Chapter 40: Traitor’s First Step

The Septstorm raged. Riven, Viriya, and Rose had paused at the main door of the inn, watching the chaos of the storm rule the world outside. If it had seemed bad from the second-floor window Riven had spied the storm through, it was infinitely worse up close.

“You’re going to get my entrance ruined,” the innkeeper bemoaned from the back.

They ignored him. His tiny pleas were nothing compared to the sheer scale of the chaos of the Septstorm. Sept was falling everywhere, a barrage of golden stars from the heavens as though the Scions were enraged and was taking their anger out on the mortal world. The street was lined with fractures everywhere, cracks and pits opening up as though the place was turning into the untamed ground of the wilderness. Windows were smashed, streetlamps vandalized with dents, scratches, and pockmarks, walls graffitied with pieces of Sept that had stuck in the cracks they had made.

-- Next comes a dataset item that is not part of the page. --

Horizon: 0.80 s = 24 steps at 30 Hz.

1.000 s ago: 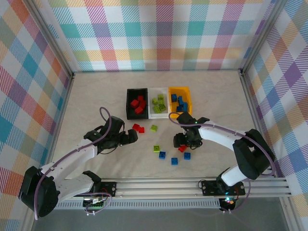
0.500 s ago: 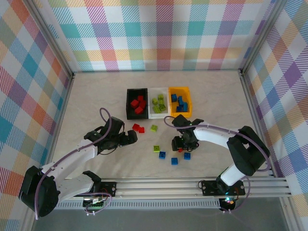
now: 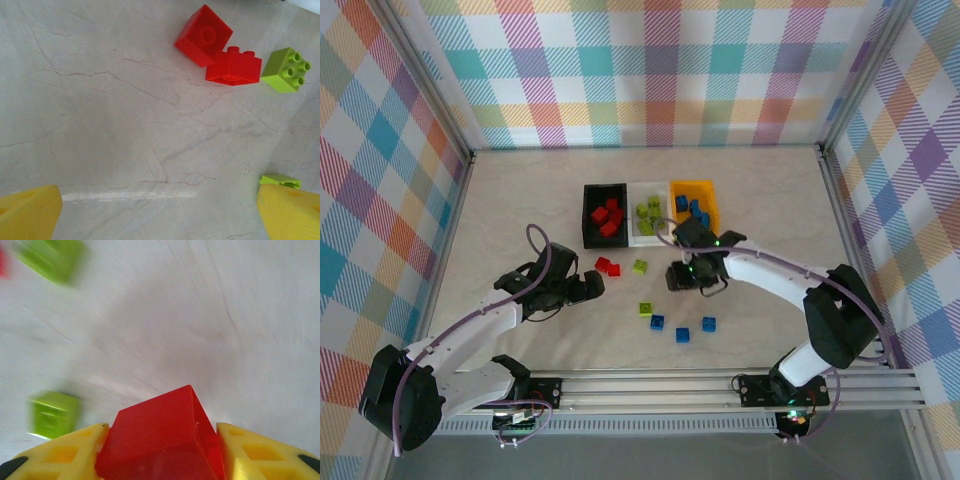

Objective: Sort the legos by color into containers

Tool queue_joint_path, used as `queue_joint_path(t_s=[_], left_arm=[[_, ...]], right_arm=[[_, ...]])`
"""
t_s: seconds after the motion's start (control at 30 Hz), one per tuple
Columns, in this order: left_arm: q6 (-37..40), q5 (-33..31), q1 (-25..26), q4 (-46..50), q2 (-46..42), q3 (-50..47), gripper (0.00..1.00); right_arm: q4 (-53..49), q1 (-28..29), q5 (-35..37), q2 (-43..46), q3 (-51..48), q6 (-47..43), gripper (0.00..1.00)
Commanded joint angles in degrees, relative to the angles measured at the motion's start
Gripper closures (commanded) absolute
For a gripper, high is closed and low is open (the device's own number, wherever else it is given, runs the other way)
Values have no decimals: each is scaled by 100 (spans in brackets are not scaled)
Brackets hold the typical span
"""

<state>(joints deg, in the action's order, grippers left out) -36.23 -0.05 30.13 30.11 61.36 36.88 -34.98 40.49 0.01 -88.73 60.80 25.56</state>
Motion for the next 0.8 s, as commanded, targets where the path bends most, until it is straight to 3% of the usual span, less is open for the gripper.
queue_joint_path(t_s=[0.0,0.3,0.57,0.63,0.7,0.77], left_arm=[[-1,-133,-77,206,-98,-126,0],[-15,-81,-104,228,-149,-269,0],[12,-39,-113,241,-138,-247,0],[22,-13,-113,250,-140,-226,0],[27,14,-113,259,-144,-195,0],[27,38,-113,276,-166,-160,0]], right_arm=[[180,20,-215,-417,1081,-365,56],[-47,20,-476,-2758,4294,-545,56],[-749,42,-463,-4090,6216,-689,54],[-906,46,-458,-4284,6490,-713,50],[-933,44,-451,-4335,6581,-732,34],[-924,51,-424,-4260,6564,-755,30]])
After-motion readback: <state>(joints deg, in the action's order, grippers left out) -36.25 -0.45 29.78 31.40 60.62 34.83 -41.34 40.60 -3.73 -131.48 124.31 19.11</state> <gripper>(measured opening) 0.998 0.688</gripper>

And the storm still rampaged on, unrelenting till the whole world was destroyed.

How in the world were they supposed to go out in that? How had the Spectre gone out?

“Do you know where the Spectre went?” Riven asked Rose.

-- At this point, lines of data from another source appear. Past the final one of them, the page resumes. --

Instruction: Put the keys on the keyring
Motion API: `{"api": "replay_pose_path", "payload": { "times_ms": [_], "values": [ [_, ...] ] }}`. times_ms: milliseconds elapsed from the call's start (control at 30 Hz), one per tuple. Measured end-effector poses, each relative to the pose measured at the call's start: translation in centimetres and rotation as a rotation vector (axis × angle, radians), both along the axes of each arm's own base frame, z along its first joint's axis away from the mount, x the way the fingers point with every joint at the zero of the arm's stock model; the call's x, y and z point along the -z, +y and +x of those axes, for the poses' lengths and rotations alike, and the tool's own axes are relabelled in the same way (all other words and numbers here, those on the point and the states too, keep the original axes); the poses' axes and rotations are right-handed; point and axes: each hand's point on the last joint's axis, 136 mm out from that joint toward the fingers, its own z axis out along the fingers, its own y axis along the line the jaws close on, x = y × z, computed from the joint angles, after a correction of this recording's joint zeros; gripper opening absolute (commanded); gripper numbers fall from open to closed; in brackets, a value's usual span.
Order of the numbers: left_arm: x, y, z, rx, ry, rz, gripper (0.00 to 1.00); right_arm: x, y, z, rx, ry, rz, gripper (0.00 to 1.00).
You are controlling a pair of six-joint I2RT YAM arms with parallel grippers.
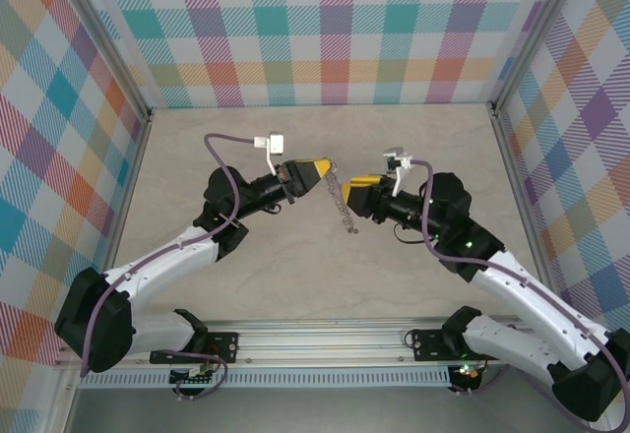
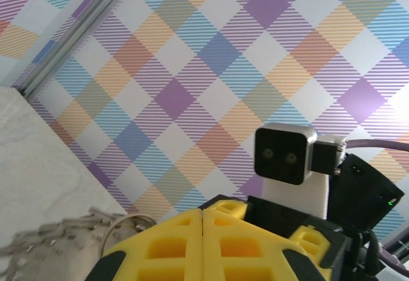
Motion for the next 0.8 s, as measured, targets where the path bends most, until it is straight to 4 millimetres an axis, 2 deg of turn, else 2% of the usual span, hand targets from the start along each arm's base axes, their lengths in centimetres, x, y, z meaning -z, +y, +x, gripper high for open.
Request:
{"api": "replay_pose_path", "payload": {
  "times_ms": [400,800],
  "values": [
    [-0.3,-0.1,-0.5,0.03,-0.001,-0.01,0.0,-2.4,0.2,1.6,0.002,-0.01,0.125,0.38],
    [-0.3,-0.2,-0.7,0.043,0.0,-0.009,0.0,-2.0,1.6,1.9,-0.065,0.04,0.161,0.29]
  ]
}}
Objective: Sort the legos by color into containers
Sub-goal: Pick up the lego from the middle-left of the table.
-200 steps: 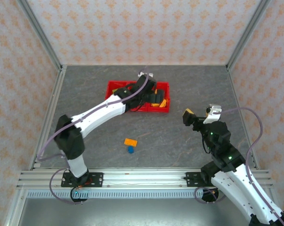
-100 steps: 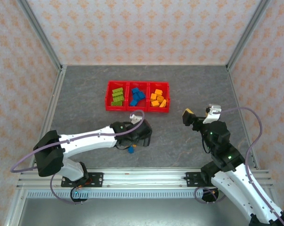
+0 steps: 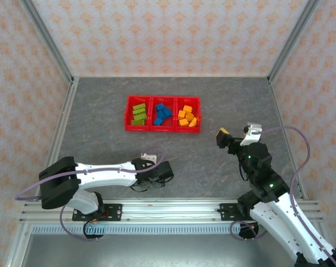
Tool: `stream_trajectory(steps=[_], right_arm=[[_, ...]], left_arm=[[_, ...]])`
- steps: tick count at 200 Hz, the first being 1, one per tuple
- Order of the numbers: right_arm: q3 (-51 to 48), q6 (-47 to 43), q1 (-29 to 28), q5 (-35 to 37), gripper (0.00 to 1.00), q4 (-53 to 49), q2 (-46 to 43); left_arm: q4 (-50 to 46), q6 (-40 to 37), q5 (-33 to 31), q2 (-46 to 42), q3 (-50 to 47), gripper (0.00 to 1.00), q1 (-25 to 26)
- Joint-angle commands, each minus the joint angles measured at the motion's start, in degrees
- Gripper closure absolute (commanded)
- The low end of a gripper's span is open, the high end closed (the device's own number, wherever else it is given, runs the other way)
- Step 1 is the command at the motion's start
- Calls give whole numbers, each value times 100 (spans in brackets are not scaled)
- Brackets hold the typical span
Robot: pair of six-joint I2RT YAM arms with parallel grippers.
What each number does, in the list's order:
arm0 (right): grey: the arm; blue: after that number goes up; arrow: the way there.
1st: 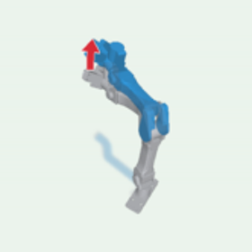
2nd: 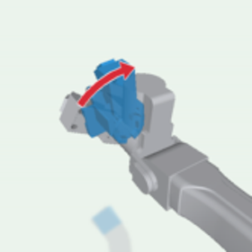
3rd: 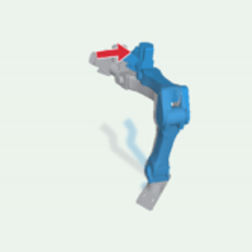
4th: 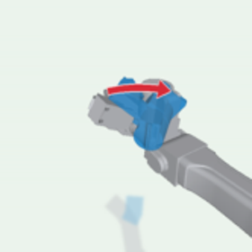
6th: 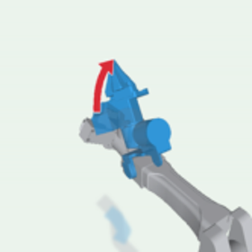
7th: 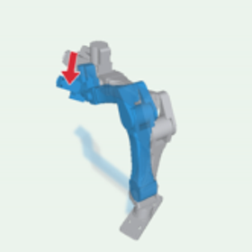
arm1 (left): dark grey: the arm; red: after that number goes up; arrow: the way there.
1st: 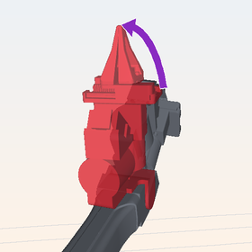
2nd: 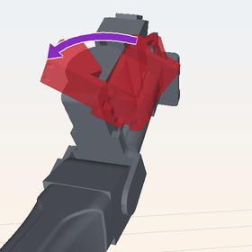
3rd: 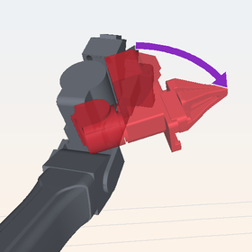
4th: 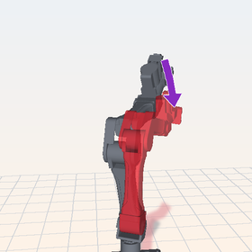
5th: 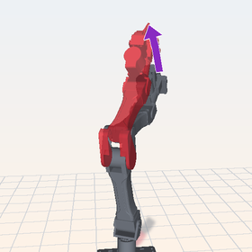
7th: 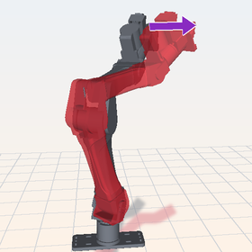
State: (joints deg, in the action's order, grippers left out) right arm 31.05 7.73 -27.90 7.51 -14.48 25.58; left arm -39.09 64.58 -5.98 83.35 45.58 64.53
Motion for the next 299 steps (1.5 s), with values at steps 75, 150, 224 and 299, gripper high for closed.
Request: stream_trajectory(steps=[75, 150, 224, 299], right_arm=[[-29, -19, 4, 181, 0, 41, -36], [-33, -18, 4, 214, 0, 27, -18], [-29, 0, 4, 313, 0, 0, -10], [-24, -4, 4, 343, 0, -5, 39]], left_arm=[[746, 73, -10, 343, -451, 43, -142], [1036, -245, -361, 406, -575, 55, -441], [788, -176, -1055, -57, -558, 71, -457], [405, -192, -1246, -550, -370, 79, -447]])
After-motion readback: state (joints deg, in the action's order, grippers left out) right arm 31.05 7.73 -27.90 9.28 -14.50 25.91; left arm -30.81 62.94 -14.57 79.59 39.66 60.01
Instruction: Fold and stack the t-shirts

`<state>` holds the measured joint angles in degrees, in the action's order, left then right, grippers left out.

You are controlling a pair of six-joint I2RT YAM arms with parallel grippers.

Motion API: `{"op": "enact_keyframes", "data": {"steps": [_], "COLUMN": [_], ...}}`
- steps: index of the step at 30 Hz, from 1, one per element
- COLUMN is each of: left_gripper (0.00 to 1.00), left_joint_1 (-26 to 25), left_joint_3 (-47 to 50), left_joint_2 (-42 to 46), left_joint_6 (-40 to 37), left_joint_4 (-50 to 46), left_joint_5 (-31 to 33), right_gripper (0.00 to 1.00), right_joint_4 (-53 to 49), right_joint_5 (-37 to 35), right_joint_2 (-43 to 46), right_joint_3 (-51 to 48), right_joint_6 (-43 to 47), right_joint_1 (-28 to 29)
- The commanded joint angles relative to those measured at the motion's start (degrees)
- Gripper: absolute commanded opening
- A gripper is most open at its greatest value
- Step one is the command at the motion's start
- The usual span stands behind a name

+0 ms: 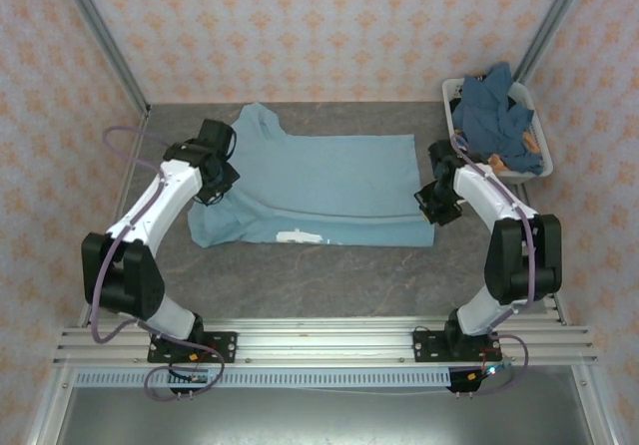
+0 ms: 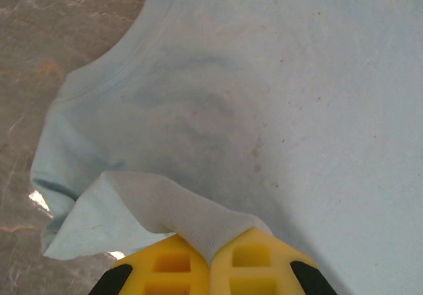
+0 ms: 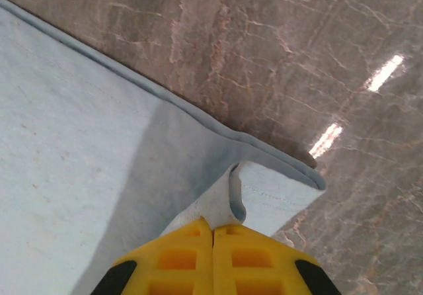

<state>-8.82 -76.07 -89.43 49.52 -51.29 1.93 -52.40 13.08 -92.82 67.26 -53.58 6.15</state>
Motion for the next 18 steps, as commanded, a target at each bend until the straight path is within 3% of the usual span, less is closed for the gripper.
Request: {"op": "enact_keyframes", "data": {"steps": [1, 18], "left_gripper": [0.0, 0.0], "left_joint_1": [0.86, 2.62], "left_joint_3": [-4.42, -15.27], "left_joint_2": [-2.55, -13.43], "left_joint_6": [-4.74, -10.88], "left_joint_4": [0.29, -2.26], "left_joint_5": [1.9, 6.26], "right_gripper": [0.0, 0.0], "right_joint_4": [0.91, 1.76], "right_joint_5": [-2.63, -2.94], "right_joint_2": [-2.36, -13.67], "right_joint_3": [2.66, 12.11], "right_joint_6": [-0.38, 1.63], "right_joint_1": [-0.57, -0.62]}}
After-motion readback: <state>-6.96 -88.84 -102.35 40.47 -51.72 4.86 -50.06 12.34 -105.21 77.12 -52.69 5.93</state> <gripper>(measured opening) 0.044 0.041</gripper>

She shook her head. “The chauffeur only sent a flash post saying his car was empty. He’s got no clue where she might have gone, and no amount of money is going to make him go look.”

“What if his car was getting too damaged, and she ran off to shelter?”

“Couldn’t be. His car is sturdy enough to last through most of the storm so long as its chassis is still mostly intact. Anyone inside it would easily survive.”

“And yet, he wasn’t in it.”

Rose shrugged. “Clearly, he’s not the brave type.”

“How do you know his car would survive then?”

“I like looking at cars. Researching them, seeing how they perform in different conditions, and so on.”

“Where do we need to go?” Viriya asked, interrupting Riven’s pointless questions.

“We need to circle around and find Arrilme soon. Can’t have her complicating matters even worse than they already are.”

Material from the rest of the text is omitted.